* DIRECTIONS:
For every line in the material, produce an exact copy.
☆ ☆ ☆ ☆ ☆
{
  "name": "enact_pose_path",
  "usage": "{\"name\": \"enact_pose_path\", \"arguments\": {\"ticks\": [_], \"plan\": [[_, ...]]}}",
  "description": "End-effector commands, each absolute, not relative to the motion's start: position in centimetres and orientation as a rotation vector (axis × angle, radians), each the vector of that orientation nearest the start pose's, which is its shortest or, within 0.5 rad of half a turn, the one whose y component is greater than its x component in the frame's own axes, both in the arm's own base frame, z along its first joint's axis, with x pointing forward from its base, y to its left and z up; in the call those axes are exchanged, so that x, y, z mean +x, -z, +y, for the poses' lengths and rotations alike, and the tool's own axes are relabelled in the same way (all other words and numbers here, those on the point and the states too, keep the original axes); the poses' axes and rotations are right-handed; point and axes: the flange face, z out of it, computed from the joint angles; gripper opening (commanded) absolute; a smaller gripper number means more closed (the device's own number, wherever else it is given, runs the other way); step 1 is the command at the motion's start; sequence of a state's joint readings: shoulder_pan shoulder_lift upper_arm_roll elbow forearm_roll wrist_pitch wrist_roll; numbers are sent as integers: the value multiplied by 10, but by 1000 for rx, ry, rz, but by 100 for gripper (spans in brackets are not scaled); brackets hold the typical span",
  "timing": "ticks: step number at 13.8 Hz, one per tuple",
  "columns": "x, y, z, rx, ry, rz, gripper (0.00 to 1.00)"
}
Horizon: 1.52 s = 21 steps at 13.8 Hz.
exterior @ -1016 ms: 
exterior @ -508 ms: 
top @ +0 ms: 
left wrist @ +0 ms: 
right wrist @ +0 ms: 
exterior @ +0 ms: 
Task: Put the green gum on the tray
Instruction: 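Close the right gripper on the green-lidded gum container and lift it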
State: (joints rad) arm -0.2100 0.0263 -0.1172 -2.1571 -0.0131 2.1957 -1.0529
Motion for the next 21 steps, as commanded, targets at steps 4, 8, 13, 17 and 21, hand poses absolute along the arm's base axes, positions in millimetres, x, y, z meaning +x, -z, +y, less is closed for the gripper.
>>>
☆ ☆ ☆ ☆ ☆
* OUTPUT FOR THIS TASK:
{
  "name": "enact_pose_path",
  "usage": "{\"name\": \"enact_pose_path\", \"arguments\": {\"ticks\": [_], \"plan\": [[_, ...]]}}",
  "description": "End-effector commands, each absolute, not relative to the motion's start: position in centimetres and orientation as a rotation vector (axis × angle, radians), each the vector of that orientation nearest the start pose's, which is its shortest or, within 0.5 rad of half a turn, the one whose y component is greater than its x component in the frame's own axes, both in the arm's own base frame, z along its first joint's axis, with x pointing forward from its base, y to its left and z up; in the call those axes are exchanged, so that x, y, z mean +x, -z, +y, for the poses' lengths and rotations alike, and the tool's own axes are relabelled in the same way (all other words and numbers here, those on the point and the states too, keep the original axes); the poses' axes and rotations are right-handed; point and axes: the flange face, z out of it, computed from the joint angles; gripper opening (commanded) absolute; a smaller gripper number means more closed (the device's own number, wherever else it is given, runs the other way); step 1 is the command at the motion's start; sequence of a state's joint readings: shoulder_pan shoulder_lift upper_arm_roll elbow forearm_roll wrist_pitch wrist_roll; numbers are sent as integers: the value multiplied by 10, but by 1000 for rx, ry, rz, but by 100 for gripper (spans in brackets are not scaled); brackets hold the typical span",
  "timing": "ticks: step number at 13.8 Hz, one per tuple",
  "columns": "x, y, z, rx, ry, rz, gripper (0.00 to 1.00)"
}
Horizon: 1.52 s = 21 steps at 13.8 Hz.
exterior @ -1016 ms: 
exterior @ -508 ms: 
top @ +0 ms: 
left wrist @ +0 ms: 
right wrist @ +0 ms: 
exterior @ +0 ms: 
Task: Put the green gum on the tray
Instruction: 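Close the right gripper on the green-lidded gum container and lift it
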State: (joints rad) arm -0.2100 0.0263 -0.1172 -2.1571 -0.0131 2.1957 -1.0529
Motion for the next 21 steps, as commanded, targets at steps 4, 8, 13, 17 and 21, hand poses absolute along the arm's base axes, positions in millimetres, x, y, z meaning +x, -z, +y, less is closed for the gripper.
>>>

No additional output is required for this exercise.